Output the listing exactly as written, apart from its pictures.

┄┄┄┄┄┄

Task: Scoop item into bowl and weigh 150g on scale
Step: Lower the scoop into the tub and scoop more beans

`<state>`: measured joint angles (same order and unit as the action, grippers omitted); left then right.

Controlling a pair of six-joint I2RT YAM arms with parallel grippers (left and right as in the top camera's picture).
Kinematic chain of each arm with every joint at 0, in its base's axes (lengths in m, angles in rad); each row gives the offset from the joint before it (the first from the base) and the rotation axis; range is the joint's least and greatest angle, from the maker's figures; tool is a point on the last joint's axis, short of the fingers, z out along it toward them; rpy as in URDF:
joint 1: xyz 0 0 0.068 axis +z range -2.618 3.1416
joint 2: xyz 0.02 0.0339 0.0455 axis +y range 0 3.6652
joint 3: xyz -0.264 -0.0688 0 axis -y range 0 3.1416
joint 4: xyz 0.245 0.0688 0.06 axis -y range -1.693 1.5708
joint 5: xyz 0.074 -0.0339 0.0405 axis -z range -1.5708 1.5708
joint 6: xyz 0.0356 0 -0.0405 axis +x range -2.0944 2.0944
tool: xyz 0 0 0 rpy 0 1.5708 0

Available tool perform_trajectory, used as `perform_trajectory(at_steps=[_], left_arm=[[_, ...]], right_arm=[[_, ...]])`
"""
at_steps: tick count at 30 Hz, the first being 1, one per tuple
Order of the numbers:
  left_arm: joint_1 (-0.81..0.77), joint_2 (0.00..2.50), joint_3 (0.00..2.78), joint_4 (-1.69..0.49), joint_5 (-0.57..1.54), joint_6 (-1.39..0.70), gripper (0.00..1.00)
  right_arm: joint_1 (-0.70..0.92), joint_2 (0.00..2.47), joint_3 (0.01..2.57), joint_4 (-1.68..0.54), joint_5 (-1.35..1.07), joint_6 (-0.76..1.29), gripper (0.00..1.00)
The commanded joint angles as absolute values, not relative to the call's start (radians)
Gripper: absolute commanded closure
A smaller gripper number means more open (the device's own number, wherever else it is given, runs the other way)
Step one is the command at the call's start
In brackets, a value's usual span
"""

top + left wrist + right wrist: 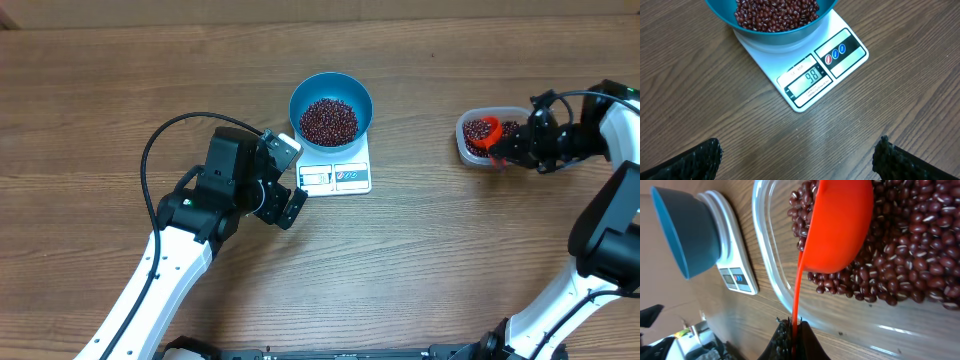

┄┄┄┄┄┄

● WRITTEN RESPONSE
Task: Scoop item into bowl and weigh 150g on scale
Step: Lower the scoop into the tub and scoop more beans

`<state>`: measured joint angles (same order and unit as the action, grippers omitted); left then right.

Controlling a pair of six-joint I2RT YAM arms with parallel grippers (left and right as in the top camera's picture).
Kinematic chain of each arm with every joint at 0, in its base's axes (lengths in m, angles in rad); each row gives the offset from the joint before it (the first from the base) and the rotation axis; range is the joint's least and greatest angle, from the maker's figures; tool is a point on the last joint's axis, short of the fingers, z out along it toward them; rpy as in URDF:
joint 1: xyz 0 0 0.068 axis +z range -2.618 3.1416
joint 2: xyz 0.02 0.0339 0.0455 axis +y range 0 3.6652
joint 3: xyz -0.264 -0.0688 0 axis -y range 0 3.1416
joint 4: xyz 0.245 0.0688 0.06 axis -y range -1.693 1.5708
joint 5: xyz 0.074 -0.0339 0.0405 axis -z range -1.5708 1.5708
joint 6: xyz 0.0356 0 -0.0405 axis +x range -2.0944 2.0944
tool: xyz 0 0 0 rpy 0 1.5708 0

Available tool perform_trajectory, used as `perform_trajectory(at_steps=[_], left_arm=[[_, ...]], right_arm=[[_, ...]])`
"""
at_steps: tick count at 30 Hz, the first being 1, one per tuple
Order of the numbers:
  left_arm: joint_1 (-0.81..0.77), joint_2 (0.00..2.50), joint_3 (0.00..2.78), joint_4 (-1.69..0.49), joint_5 (-0.57..1.54), joint_6 (-1.39..0.70), gripper (0.00..1.00)
  right_arm: joint_1 (-0.70..0.92), joint_2 (0.00..2.47), joint_3 (0.01..2.57), joint_4 (-1.68..0.54), joint_5 (-1.35..1.07), joint_6 (-0.76..1.29), gripper (0.00..1.00)
The commanded joint angles as absolute values, not relative to the call's start (radians)
Gripper: absolute commanded closure
A smaller gripper number means more open (the device's own number, wherever else it is given, runs the other way)
Step one is the command at the call's start
In brackets, a value's usual span
"""

top + left wrist + right wrist: 

The answer given above is complete as it stands.